Splunk HEC
Synopsis
Creates a Splunk HTTP Event Collector (HEC) target that sends events to one or more Splunk instances. Supports batching, compression, and field normalization.
Schema
- name: <string>
description: <string>
type: splunk
pipelines: <pipeline[]>
status: <boolean>
properties:
endpoints:
- endpoint: <string>
auth_type: <string>
token: <string>
secret: <string>
index: <string>
source_type: <string>
batch_size: <numeric>
timeout: <numeric>
tcp_routing: <boolean>
use_compression: <boolean>
insecure_skip_verify: <boolean>
field_format: <string>
Configuration
The following are the fields used to define the target:
Field | Required | Default | Description |
---|---|---|---|
name | Y | Target name | |
description | N | - | Optional description |
type | Y | Must be splunk | |
pipelines | N | - | Optional post-processor pipelines |
status | N | true | Enable/disable the target |
Endpoint
Field | Required | Default | Description |
---|---|---|---|
endpoint | Y | - | Splunk HEC endpoint URL |
auth_type | N | token | Authentication type: token or secret |
token | N | - | HEC token when using token auth |
secret | N | - | Bearer token when using secret auth |
Event
Field | Required | Default | Description |
---|---|---|---|
index | N | - | Default Splunk index |
source_type | N | - | Default sourcetype for events |
batch_size | N | 10000 | Number of events to batch before sending |
timeout | N | 30 | Connection timeout in seconds |
Connection
Field | Required | Default | Description |
---|---|---|---|
tcp_routing | N | false | Enable TCP routing header |
use_compression | N | true | Enable gzip compression |
insecure_skip_verify | N | false | Skip TLS certificate verification |
field_format | N | - | Data normalization format. See applicable Normalization section |
Details
The Splunk HEC target sends log data to Splunk using the HTTP Event Collector (HEC) protocol. It supports multiple authentication methods, batching, compression, and automatic failover between endpoints.

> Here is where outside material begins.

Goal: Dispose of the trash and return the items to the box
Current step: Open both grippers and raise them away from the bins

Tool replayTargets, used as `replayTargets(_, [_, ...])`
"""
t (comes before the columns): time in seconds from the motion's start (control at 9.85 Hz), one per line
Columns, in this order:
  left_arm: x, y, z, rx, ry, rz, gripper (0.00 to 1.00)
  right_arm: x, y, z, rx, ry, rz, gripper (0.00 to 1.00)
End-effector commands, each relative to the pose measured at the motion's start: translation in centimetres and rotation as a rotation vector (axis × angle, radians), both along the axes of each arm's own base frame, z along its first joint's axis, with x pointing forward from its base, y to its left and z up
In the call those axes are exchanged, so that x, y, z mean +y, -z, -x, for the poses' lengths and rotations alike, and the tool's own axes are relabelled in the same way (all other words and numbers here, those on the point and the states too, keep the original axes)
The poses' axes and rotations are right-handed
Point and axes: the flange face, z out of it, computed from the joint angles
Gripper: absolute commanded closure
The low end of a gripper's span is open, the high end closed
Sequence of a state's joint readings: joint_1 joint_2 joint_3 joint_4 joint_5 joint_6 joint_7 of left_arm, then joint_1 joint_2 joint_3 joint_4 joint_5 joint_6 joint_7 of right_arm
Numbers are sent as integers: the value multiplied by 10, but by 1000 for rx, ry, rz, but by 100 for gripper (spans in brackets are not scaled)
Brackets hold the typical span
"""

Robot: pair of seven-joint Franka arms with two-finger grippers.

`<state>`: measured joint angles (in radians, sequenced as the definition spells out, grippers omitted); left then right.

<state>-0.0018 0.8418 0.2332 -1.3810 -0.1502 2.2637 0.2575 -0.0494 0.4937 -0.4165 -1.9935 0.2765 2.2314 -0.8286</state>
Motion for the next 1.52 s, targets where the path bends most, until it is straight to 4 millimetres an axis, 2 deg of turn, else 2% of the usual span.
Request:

Ensure your HEC tokens have the appropriate permissions and indexes enabled in Splunk. Invalid tokens or insufficient permissions will result in ingestion failures.
Events are automatically batched and compressed by default for optimal performance. If multiple endpoints are configured, the target will try each endpoint in order until successful delivery occurs.
Setting insecure_skip_verify
to true
is not recommended for production environments.
Dynamic Routing
The target supports dynamic routing of events to different indexes and sourcetypes:
- Use the
SystemS3
field in your logs to specify a custom index - Use the
SystemS2
field to specify a custom sourcetype
This allows sending different event types to appropriate indexes without creating multiple target configurations.